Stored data
· · · ·

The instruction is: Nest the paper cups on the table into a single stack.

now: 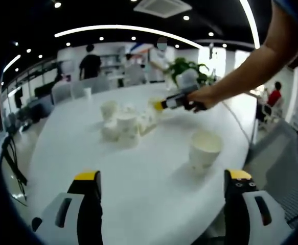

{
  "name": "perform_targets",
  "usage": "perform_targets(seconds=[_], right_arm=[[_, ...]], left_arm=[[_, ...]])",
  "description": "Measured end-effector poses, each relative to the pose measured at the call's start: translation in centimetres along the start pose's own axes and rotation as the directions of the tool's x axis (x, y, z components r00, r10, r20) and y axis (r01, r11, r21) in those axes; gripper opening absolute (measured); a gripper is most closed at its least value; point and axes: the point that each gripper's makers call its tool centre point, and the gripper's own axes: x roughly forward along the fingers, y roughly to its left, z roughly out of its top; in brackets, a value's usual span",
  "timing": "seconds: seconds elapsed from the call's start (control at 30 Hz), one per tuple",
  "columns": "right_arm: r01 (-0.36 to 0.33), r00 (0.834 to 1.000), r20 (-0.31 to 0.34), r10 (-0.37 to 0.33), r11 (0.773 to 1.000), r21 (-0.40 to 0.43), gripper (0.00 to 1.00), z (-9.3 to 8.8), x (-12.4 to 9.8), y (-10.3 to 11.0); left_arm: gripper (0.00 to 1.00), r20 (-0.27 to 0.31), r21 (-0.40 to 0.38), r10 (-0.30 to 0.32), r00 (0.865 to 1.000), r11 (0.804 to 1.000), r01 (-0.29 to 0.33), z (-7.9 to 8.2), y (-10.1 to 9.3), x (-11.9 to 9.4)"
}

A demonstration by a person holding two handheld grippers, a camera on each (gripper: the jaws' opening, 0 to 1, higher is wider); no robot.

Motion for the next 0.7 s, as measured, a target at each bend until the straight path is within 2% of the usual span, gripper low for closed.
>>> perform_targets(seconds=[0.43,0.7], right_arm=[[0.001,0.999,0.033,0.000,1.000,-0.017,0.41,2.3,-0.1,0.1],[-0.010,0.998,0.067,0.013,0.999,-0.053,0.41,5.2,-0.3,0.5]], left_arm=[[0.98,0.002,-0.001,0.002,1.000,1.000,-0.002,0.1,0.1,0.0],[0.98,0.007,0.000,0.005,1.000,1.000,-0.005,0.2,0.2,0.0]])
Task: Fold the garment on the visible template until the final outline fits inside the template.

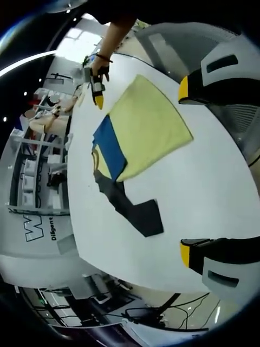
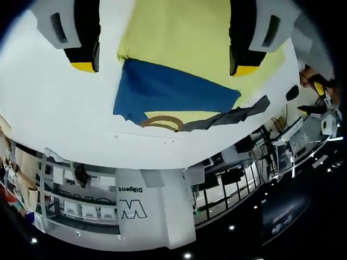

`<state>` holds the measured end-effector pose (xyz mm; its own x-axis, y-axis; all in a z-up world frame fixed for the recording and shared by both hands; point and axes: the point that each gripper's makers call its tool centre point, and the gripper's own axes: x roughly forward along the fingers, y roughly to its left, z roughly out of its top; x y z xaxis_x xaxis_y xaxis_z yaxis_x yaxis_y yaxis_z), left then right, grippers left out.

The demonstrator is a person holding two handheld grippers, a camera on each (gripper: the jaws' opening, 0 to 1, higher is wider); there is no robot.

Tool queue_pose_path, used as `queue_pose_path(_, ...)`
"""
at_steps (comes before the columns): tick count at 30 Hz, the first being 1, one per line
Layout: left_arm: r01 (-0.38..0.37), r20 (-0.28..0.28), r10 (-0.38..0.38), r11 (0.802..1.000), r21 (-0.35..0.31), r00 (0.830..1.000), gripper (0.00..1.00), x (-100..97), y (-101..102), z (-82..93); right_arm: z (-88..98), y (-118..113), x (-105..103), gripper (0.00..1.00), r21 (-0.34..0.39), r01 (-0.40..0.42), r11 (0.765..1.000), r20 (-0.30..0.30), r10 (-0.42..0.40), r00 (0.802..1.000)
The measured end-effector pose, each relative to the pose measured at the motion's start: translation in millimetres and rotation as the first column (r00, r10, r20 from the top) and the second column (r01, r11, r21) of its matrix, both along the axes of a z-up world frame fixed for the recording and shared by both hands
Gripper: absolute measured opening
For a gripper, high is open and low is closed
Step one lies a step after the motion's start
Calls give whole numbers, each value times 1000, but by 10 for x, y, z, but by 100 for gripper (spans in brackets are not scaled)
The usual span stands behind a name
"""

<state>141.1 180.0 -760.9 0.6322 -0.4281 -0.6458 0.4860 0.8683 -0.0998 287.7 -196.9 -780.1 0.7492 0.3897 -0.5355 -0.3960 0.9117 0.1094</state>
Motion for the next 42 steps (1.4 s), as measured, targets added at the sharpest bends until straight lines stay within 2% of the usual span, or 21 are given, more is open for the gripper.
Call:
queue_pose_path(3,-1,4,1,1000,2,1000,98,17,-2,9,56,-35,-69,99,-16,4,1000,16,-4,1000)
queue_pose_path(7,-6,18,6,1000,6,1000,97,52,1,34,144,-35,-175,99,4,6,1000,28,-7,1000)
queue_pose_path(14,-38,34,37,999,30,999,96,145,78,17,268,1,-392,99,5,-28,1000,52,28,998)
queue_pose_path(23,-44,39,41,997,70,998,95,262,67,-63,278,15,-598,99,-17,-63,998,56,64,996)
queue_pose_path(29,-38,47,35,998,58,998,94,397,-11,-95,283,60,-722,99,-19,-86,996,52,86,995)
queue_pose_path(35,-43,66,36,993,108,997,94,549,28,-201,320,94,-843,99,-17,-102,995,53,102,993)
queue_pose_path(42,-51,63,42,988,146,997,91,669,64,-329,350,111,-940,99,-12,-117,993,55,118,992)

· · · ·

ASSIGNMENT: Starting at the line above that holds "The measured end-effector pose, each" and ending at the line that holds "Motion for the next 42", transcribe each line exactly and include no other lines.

TASK RESULT:
The measured end-effector pose, each relative to the pose measured at the motion's start: translation in millimetres and rotation as the first column (r00, r10, r20 from the top) and the second column (r01, r11, r21) of its matrix, both along the axes of a z-up world frame fixed for the recording and shared by both hands
Gripper: absolute measured opening
For a gripper, high is open and low is closed
Step one lies a step after the motion's start
Calls give whole numbers, each value times 1000, but by 10 for x, y, z, but by 100 for gripper (spans in brackets are not scaled)
The usual span stands behind a name
"""

<state>141.1 180.0 -760.9 0.6322 -0.4281 -0.6458 0.4860 0.8683 -0.0998 287.7 -196.9 -780.1 0.7492 0.3897 -0.5355 -0.3960 0.9117 0.1094</state>
Motion for the next 42 steps (1.4 s), as measured, targets added at the sharpest bends until straight lines stay within 2% of the usual span, or 21 are given, more is open for the gripper.

The response to this exercise is complete.